Rationale: Optional dependencies like torch and cupy are not required for scikit-learn to function. Importing them at module load time would cause ImportError for users who don't have them installed. By importing conditionally inside functions, we only attempt the import when we know the dependency is available (because the user passed an array from that library).

Use Functional Form for Matrix Transpose

Use xp.matrix_transpose(L) instead of the .mT attribute for matrix transposition.

Bad: Using .mT attribute

# CuPy arrays don't have .mT attribute
L_transposed = L.mT

Good: Use functional form

L_transposed = xp.matrix_transpose(L)

Rationale: The .mT attribute (matrix transpose) was added in the Array API 2022.12 standard, but CuPy hasn't fully adopted it. CuPy arrays raise AttributeError: 'ndarray' object has no attribute 'mT'. The functional form xp.matrix_transpose() is provided by array_api_compat and works consistently across all backends (NumPy, PyTorch, CuPy, etc.).

Note: For 2D arrays, .mT and .T are equivalent, but .mT specifically transposes only the last two dimensions (important for batched operations). The functional xp.matrix_transpose() has the same semantics as .mT.
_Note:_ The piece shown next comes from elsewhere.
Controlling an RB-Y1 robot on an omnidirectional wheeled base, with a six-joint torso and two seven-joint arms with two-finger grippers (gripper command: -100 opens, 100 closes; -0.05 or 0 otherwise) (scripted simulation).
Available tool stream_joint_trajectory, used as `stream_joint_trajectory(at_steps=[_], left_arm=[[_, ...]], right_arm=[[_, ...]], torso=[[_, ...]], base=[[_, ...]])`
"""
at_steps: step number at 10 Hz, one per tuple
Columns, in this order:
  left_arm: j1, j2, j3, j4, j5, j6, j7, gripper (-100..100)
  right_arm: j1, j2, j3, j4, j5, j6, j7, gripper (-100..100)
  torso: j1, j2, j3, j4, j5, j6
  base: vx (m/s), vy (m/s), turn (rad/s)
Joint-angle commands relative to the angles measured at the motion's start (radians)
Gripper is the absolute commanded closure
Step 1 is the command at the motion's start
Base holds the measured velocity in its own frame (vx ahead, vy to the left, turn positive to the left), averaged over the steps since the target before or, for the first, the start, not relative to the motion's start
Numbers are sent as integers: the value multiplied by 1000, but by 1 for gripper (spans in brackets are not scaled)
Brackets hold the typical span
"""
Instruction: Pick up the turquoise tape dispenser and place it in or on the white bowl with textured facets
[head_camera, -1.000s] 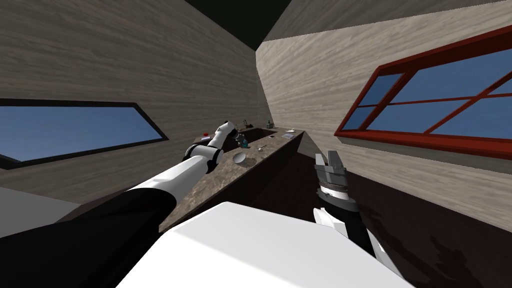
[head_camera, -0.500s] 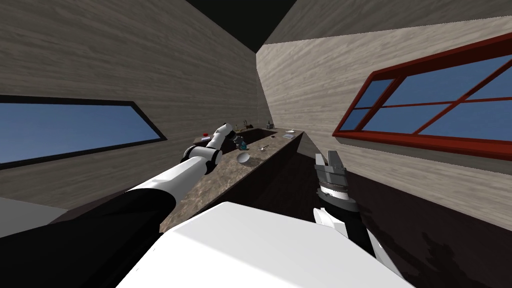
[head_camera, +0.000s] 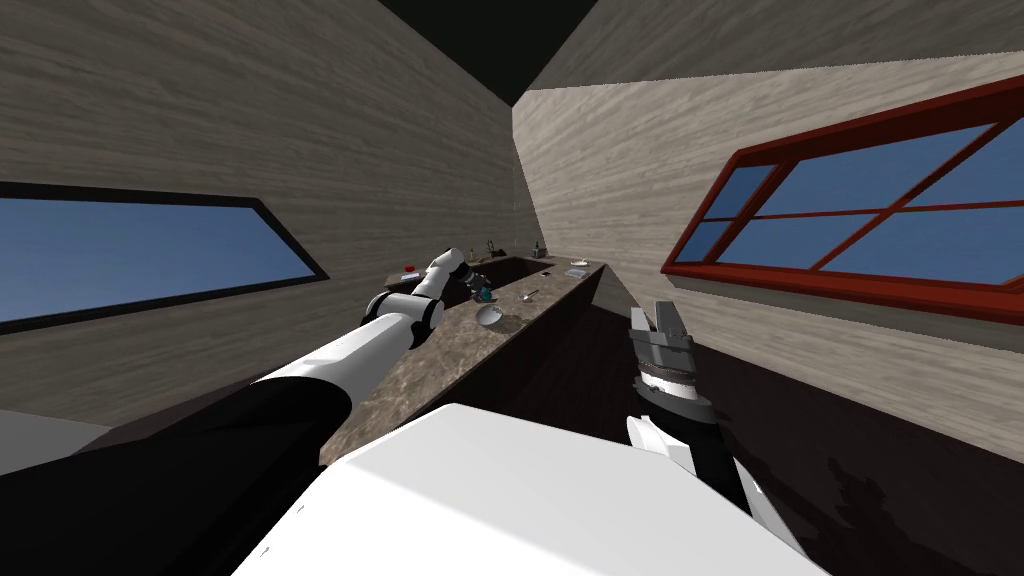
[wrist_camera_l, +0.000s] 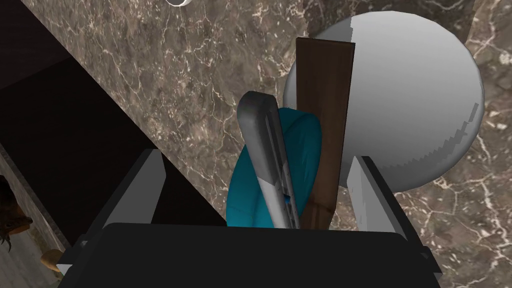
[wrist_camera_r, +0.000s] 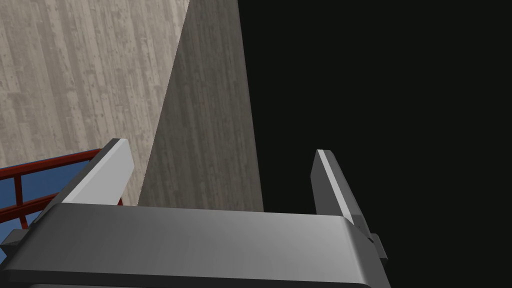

Preserve Input Dtype on Limited Devices

Some devices don't support float64 (double precision). Don't hardcode float64 conversions.

Bad: Hardcoded float64 conversion

def process_array(X, xp):
    # This will fail on MPS devices
    X = xp.astype(X, xp.float64)
    return X

Good: Preserve input dtype

def process_array(X, xp):
    # Use X.dtype to stay compatible with devices that lack float64
    if X.dtype != target_array.dtype:
        X = xp.astype(X, target_array.dtype)
    return X

Rationale: Apple's MPS (Metal Performance Shaders) device does not support float64. Attempting to convert to float64 on MPS raises TypeError: Cannot convert a MPS Tensor to float64 dtype. By preserving the input array's dtype, code remains compatible with all devices.

Testing

Running Tests with MPS Device

On Apple Silicon Macs, you can run tests using the MPS (Metal Performance Shaders) device for GPU acceleration:

PYTORCH_ENABLE_MPS_FALLBACK=1 SCIPY_ARRAY_API=1 pytest -v -k "array_api and torch"

Environment variables:

  • PYTORCH_ENABLE_MPS_FALLBACK=1: Allows PyTorch to fall back to CPU for operations not supported on MPS (prevents hard errors)
  • SCIPY_ARRAY_API=1: Enables Array API support in scipy

Note: Without PYTORCH_ENABLE_MPS_FALLBACK=1, tests may fail with errors about unsupported operations. The fallback allows tests to complete while still exercising MPS for supported operations.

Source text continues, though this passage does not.